Military Matters: The Old Guard

Military Matters: The Old Guard

FORT BENNING, GA (WTVM) - Imagine catching a bayonet rifle, thrown in your direction, and doing it without getting hurt.

That should give you some idea of how the U.S. Army drill team manages to amaze crowds wherever they go including on Fort Benning.

Chuck Leonard has the details in our Military Matters segment.

You may have seen the video on YouTube of a soldier silencing a laughing crowd at the Tomb of the Unknowns.

"It is requested that everyone maintains a level of silence and respect," the soldier says.

That soldier is a member of the Army's 3rd U.S. Infantry Regiment, the Old Guard, based in Washington.

One of its chief duties is maintaining a 24-hour watch over the tomb.
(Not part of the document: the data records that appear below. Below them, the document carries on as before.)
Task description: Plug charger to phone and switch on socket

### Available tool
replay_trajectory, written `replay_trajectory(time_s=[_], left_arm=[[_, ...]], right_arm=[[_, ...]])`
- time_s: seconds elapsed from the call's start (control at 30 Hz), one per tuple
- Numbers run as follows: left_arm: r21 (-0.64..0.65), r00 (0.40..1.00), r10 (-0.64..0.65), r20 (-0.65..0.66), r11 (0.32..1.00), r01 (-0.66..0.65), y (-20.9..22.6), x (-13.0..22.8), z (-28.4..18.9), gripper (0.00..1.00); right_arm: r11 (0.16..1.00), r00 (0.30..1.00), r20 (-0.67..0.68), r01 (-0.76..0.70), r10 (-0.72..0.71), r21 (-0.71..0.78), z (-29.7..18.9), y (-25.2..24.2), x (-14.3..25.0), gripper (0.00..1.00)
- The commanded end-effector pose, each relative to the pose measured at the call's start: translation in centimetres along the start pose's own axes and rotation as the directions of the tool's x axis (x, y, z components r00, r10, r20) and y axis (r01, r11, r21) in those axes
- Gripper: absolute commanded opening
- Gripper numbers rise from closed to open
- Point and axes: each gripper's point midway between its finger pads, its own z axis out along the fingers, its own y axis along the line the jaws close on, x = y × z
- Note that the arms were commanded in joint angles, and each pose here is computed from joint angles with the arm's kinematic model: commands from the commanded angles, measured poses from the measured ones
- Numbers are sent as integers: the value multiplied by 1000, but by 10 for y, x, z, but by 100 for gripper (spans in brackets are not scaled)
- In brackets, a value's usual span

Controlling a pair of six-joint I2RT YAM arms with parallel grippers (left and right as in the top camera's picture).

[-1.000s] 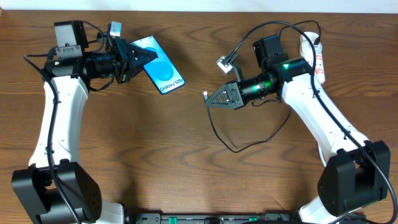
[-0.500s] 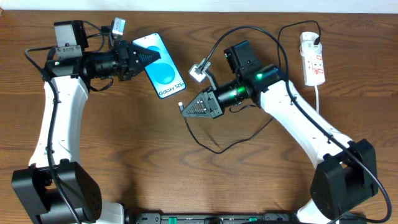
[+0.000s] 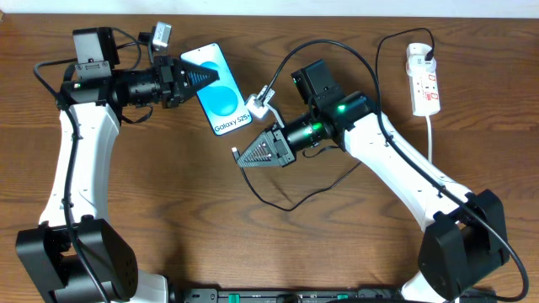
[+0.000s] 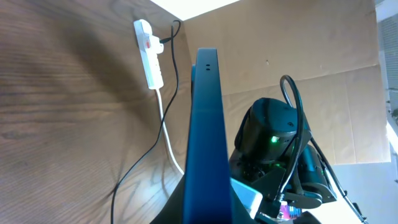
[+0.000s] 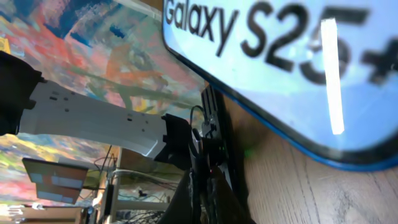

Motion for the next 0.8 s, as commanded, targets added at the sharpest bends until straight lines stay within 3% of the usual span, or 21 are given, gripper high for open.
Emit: replay_trajectory(time_s=[0.0,0.77], left_arm=[[53,999,49,-12,997,-48,-15,1,-2,7],[55,999,33,-18,998,-32,-15,3,-2,7]], right_arm=[[999,1000,8,-12,12,-42,-3,4,-3,1],[999,998,56,36,-34,-40,-16,0,-15,1]])
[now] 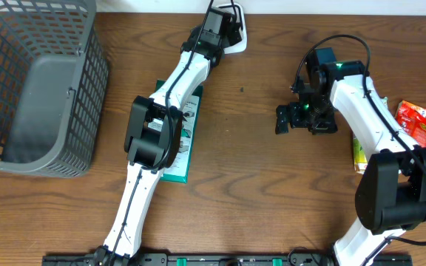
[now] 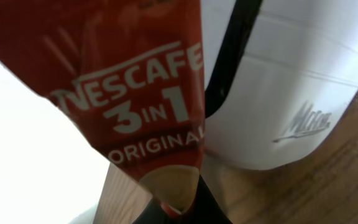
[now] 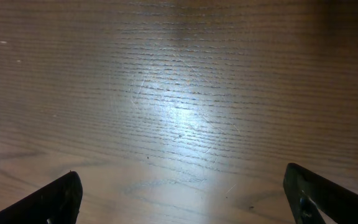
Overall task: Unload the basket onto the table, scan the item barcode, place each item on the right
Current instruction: 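Hold the Nescafe stick in front of the white scanner with the left gripper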
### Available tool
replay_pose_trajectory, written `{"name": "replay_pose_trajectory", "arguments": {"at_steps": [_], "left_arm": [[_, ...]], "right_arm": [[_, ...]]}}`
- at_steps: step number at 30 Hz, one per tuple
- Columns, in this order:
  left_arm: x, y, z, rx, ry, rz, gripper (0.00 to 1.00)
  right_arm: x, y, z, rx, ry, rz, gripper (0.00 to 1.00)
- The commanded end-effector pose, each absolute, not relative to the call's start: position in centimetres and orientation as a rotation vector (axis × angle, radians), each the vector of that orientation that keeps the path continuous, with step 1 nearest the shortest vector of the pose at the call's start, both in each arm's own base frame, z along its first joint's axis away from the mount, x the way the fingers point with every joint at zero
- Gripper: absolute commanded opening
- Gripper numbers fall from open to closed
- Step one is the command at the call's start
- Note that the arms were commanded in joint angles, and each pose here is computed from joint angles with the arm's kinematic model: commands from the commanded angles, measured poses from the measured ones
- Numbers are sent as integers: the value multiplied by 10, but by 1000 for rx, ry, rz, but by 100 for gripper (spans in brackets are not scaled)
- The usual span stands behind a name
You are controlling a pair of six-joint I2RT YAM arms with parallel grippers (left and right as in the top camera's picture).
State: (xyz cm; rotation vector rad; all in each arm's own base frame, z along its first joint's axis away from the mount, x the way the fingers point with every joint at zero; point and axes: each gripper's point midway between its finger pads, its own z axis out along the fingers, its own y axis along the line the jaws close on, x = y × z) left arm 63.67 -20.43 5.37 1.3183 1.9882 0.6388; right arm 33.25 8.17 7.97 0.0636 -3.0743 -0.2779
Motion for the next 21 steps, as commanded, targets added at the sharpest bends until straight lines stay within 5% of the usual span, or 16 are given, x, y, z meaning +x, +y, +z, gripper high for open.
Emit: {"name": "replay_pose_trajectory", "arguments": {"at_steps": [1,21], "left_arm": [[644,-208,102,1290,1922,631,7],[630,-219,112,1381,1927,325,7]], "right_arm": [[330,84,85,59,-3087,-274,99],[330,84,85,59,-3087,-274,99]]}}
But the Old Guard serves other purposes. In fact, its ceremonial drill team took part in a recent graduation ceremony at Fort Benning.

"We practice this five times a week, usually from zero-nine to 16-hundred, it's all day long," said Captain Leonidas Marin, Drill Team Commander. "It's an all-day long event, and not only do we train it but we also screen a lot of the soldiers, and we focus our physical training based on the duties that we perform."

Talk about impressive.

"We're considered a specialty platoon with the Old Guard," Cpt. Marin said. "We do this up to four times a week. It just depends on the season and the number of requests that we receive."

As you might expect, the crowd was mesmerized by what they saw.

"I thought they were absolutely amazing," said Lisa Lundberg, mother or a graduation soldier. "It actually made me emotional… their precision and their cohesiveness. You could tell they're very dedicated to each other and very dedicated to the Army."

General Winfield Scott gave this unit the name Old Guard after the Mexican War. But they go farther back than that, all the way to 1784.

"Initially commissioned as General Washington's guard, and then from there it took off," Cpt. Marin said.

As for that soldier who silenced the visitors at the Tomb of the Unknowns, Cpt. Marin said he showed military bearing and corrected their flaws and their mistakes.

Since World War II, the unit has served as the official Army honor guard and escort to the President.

In that capacity, the soldiers are responsible for the conduct of military ceremonies at the White House.